The text was updated successfully, but these errors were encountered:

SimonCqk · 2021-09-23T13:20:01Z

@HeGaoYuan thanks GaoYuan, for current implementation, DAGScheduling does conflict with GangScheduling, you can disable DAGScheduling for temporary by setting up start up flags : --feature-gates=DAGScheduling=false

gang scheduling should split up when DAG is enabled, for example: a TFJob with 1 ps and 10 workers, there should be 2 PodGroups grouped by replica, please assign an issue for me and I'll implement it later.

HeGaoYuan · 2021-09-23T14:09:27Z

@HeGaoYuan thanks GaoYuan, for current implementation, DAGScheduling does conflict with GangScheduling, you can disable DAGScheduling for temporary by setting up start up flags : --feature-gates=DAGScheduling=false

gang scheduling should split up when DAG is enabled, for example: a TFJob with 1 ps and 10 workers, there should be 2 PodGroups grouped by replica, please assign an issue for me and I'll implement it later.

In my understanding, the reason why we use GangScheduling is avoid deadlock when multiple job instances request resources. I think 2 PodGroups also may lead to deadlock problem. Maybe we should think a better method to solve this problem?

jian-he · 2021-09-30T18:21:00Z

In this case, the launcher pod is only a single pod and requires less resources. To keep it simple, we can make all workers as a gang and exclude the launcher pod.

This won't solve all the cases, but it is simple and worth to try if it works in most cases in reality. what do you think ?

HeGaoYuan · 2021-09-30T22:40:15Z

In this case, the launcher pod is only a single pod and requires less resources. To keep it simple, we can make all workers as a gang and exclude the launcher pod.

This won't solve all the cases, but it is simple and worth to try if it works in most cases in reality. what do you think ?

In my opinion, because we have the launcherRunsWorkload ability, so the launcher pod may request more resources.

jian-he · 2021-10-01T17:19:07Z

ok, in that case, we may disable the dag schduling if launcherRunsWorkload is enabled, @HeGaoYuan @SimonCqk opinions ?

HeGaoYuan · 2021-10-12T15:07:03Z

ok, in that case, we may disable the dag schduling if launcherRunsWorkload is enabled, @HeGaoYuan @SimonCqk opinions ?
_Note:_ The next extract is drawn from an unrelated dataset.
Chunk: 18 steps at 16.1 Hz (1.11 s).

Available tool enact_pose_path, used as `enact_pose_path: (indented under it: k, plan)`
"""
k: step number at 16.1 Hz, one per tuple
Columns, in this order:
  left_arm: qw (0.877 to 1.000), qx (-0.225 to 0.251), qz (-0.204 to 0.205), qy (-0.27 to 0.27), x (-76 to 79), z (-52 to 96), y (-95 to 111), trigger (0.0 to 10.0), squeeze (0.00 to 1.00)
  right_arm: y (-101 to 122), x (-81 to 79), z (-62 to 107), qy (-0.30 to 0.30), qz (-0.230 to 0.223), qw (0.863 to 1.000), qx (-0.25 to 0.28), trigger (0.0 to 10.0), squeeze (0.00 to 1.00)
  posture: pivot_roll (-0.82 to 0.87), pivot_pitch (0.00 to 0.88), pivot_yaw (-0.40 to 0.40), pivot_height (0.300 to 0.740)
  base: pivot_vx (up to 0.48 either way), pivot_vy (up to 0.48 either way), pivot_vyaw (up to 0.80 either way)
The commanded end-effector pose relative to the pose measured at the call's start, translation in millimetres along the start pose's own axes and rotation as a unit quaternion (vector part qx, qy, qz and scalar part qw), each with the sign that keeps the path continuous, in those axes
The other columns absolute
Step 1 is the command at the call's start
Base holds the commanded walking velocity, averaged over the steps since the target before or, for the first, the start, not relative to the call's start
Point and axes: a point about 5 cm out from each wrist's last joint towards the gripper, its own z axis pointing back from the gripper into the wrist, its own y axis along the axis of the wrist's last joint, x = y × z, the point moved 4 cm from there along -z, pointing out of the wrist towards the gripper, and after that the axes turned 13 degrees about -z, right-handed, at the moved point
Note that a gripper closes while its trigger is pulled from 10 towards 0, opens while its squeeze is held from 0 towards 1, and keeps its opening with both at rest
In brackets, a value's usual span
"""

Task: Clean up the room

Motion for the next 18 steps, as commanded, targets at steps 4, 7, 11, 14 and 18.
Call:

In my opinion, we may need to refactor the dag scheduling. Like the implementation of mpijob's initContainers, we can implement the dag scheduling by injecting the initContainer, the initContainer will wait the dependency pod to running.

SimonCqk · 2021-10-13T03:17:57Z

In my opinion, we may need to refactor the dag scheduling. Like the implementation of mpijob's initContainers, we can implement the dag scheduling by injecting the initContainer, the initContainer will wait the dependency pod to running.

then there comes two anomalies:

thousands of init-containers will be created and watch or polling from apiserver, which causes heavy overhead for control plane.
downstream pods may scheduled in advance(not only upstream Running tiggers downstream, but also upstream Succeed triggers downstream), who consumed resources but keep stalling.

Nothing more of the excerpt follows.